WHAT THIS TASK INVOLVES:
All of the listing should be returned as written, apart from any picture in it.
** Opening INFORMATION PROVIDED block **
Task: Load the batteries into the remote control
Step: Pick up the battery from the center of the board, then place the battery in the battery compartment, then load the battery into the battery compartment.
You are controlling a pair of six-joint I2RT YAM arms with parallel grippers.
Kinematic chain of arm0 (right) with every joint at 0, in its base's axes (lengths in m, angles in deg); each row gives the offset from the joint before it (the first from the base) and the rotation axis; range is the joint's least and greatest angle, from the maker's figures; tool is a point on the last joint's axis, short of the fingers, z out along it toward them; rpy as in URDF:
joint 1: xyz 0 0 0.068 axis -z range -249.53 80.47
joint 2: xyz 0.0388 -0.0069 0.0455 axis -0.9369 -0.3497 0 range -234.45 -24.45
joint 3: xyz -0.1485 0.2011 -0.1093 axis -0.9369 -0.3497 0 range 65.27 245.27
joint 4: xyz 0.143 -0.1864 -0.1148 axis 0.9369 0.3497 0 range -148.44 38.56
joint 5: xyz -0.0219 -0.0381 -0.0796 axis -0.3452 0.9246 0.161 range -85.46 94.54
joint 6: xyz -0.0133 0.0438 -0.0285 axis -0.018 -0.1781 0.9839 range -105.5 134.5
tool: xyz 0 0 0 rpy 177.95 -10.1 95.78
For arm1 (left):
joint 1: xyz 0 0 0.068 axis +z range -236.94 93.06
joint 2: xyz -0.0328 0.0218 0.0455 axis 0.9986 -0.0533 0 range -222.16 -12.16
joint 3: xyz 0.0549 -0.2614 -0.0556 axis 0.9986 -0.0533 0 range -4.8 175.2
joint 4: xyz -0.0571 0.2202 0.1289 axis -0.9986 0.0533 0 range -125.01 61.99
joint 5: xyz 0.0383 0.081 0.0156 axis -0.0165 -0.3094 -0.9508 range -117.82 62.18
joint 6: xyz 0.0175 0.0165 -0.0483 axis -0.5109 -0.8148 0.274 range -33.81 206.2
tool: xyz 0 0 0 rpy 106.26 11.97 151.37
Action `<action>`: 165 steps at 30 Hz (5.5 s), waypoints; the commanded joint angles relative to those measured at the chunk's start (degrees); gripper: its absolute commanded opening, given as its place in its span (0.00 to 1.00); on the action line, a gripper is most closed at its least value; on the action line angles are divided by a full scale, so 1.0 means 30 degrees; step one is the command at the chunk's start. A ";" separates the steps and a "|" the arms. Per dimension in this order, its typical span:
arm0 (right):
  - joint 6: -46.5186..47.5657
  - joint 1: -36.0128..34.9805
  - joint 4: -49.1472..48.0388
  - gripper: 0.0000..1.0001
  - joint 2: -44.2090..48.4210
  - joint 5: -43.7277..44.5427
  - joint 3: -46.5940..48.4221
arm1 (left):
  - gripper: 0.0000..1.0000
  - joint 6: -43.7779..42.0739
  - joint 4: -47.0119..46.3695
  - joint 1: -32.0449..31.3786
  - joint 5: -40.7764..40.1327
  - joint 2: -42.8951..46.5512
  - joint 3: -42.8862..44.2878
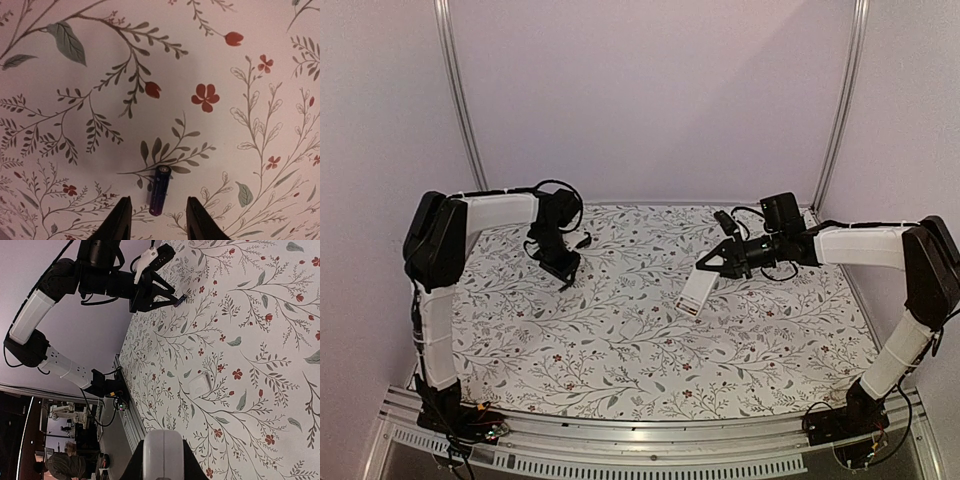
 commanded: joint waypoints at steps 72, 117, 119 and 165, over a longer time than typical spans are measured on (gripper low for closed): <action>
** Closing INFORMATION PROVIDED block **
EXERCISE OUTPUT:
Task: Load the batteries into the remote control
Step: Pick up the battery from the center of the board, then place the battery in the battery compartment, then load the battery into the battery compartment.
You are controlling a pair of six-joint I2RT YAM arms with parallel grippers.
Kinematic chain of arm0 (right) with every joint at 0, in its base's axes (lengths in m, angles in deg); each row gives the offset from the joint before it (the first from the base) and the rotation axis; range is the joint's least and greatest angle, from the maker's figures; tool is a point on the last joint's axis, short of the fingers, z out along it toward them; rpy as in URDF:
joint 1: xyz 0 0 0.068 axis -z range -249.53 80.47
joint 2: xyz 0.0388 -0.0069 0.0455 axis -0.9369 -0.3497 0 range -234.45 -24.45
joint 3: xyz -0.1485 0.2011 -0.1093 axis -0.9369 -0.3497 0 range 65.27 245.27
joint 4: xyz 0.143 -0.1864 -0.1148 axis 0.9369 0.3497 0 range -148.44 38.56
joint 5: xyz -0.0219 -0.0381 -0.0796 axis -0.3452 0.9246 0.161 range -85.46 94.54
joint 6: xyz -0.0133 0.0438 -0.0285 axis -0.018 -0.1781 0.9839 range -105.5 134.5
tool: xyz 0 0 0 rpy 177.95 -10.1 95.78
For arm1 (left):
joint 1: xyz 0 0 0.068 axis +z range -236.94 93.06
joint 2: xyz -0.0328 0.0218 0.0455 axis 0.9986 -0.0533 0 range -222.16 -12.16
joint 3: xyz 0.0549 -0.2614 -0.0556 axis 0.9986 -0.0533 0 range -4.8 175.2
joint 4: xyz -0.0571 0.2202 0.1289 axis -0.9986 0.0533 0 range -125.01 61.99
joint 5: xyz 0.0383 0.081 0.0156 axis -0.0165 -0.3094 -0.9508 range -117.82 62.18
joint 6: xyz 0.0175 0.0165 -0.0483 axis -0.5109 -0.8148 0.274 range -33.81 206.2
tool: xyz 0 0 0 rpy 106.26 11.97 151.37
Action `<action>`: 165 steps at 30 Hz (5.5 s), waypoints; the commanded joint angles relative to those measured at the chunk's start (degrees); gripper: its absolute commanded opening, given as its place in its span (0.00 to 1.00); on the action line, a gripper is most closed at its least value; on the action line angles are divided by a full scale, so 1.0 means 30 degrees; step one is the command at the chunk's start. A ";" separates the steps and a "|" the arms. Per dimension in this order, its typical span:
arm0 (right):
  - joint 6: -46.5186..47.5657
  - joint 1: -36.0128..34.9805
  - joint 4: -49.1472..48.0388
  - gripper: 0.0000..1.0001
  - joint 2: -44.2090..48.4210
  - joint 5: -43.7277..44.5427
  - joint 3: -46.5940..48.4221
arm1 (left):
  - gripper: 0.0000..1.0000
  - joint 6: -43.7779..42.0739
  - joint 4: -47.0119..46.3695
  - joint 1: -32.0449..31.3786
  - joint 5: -40.7764..40.1327
  - joint 2: -42.8951..46.5512
  - joint 3: -42.8862..44.2878
 commanded: joint waypoints at steps 72, 117, 119 and 165, over a longer time than typical spans are measured on (gripper low for closed): <action>

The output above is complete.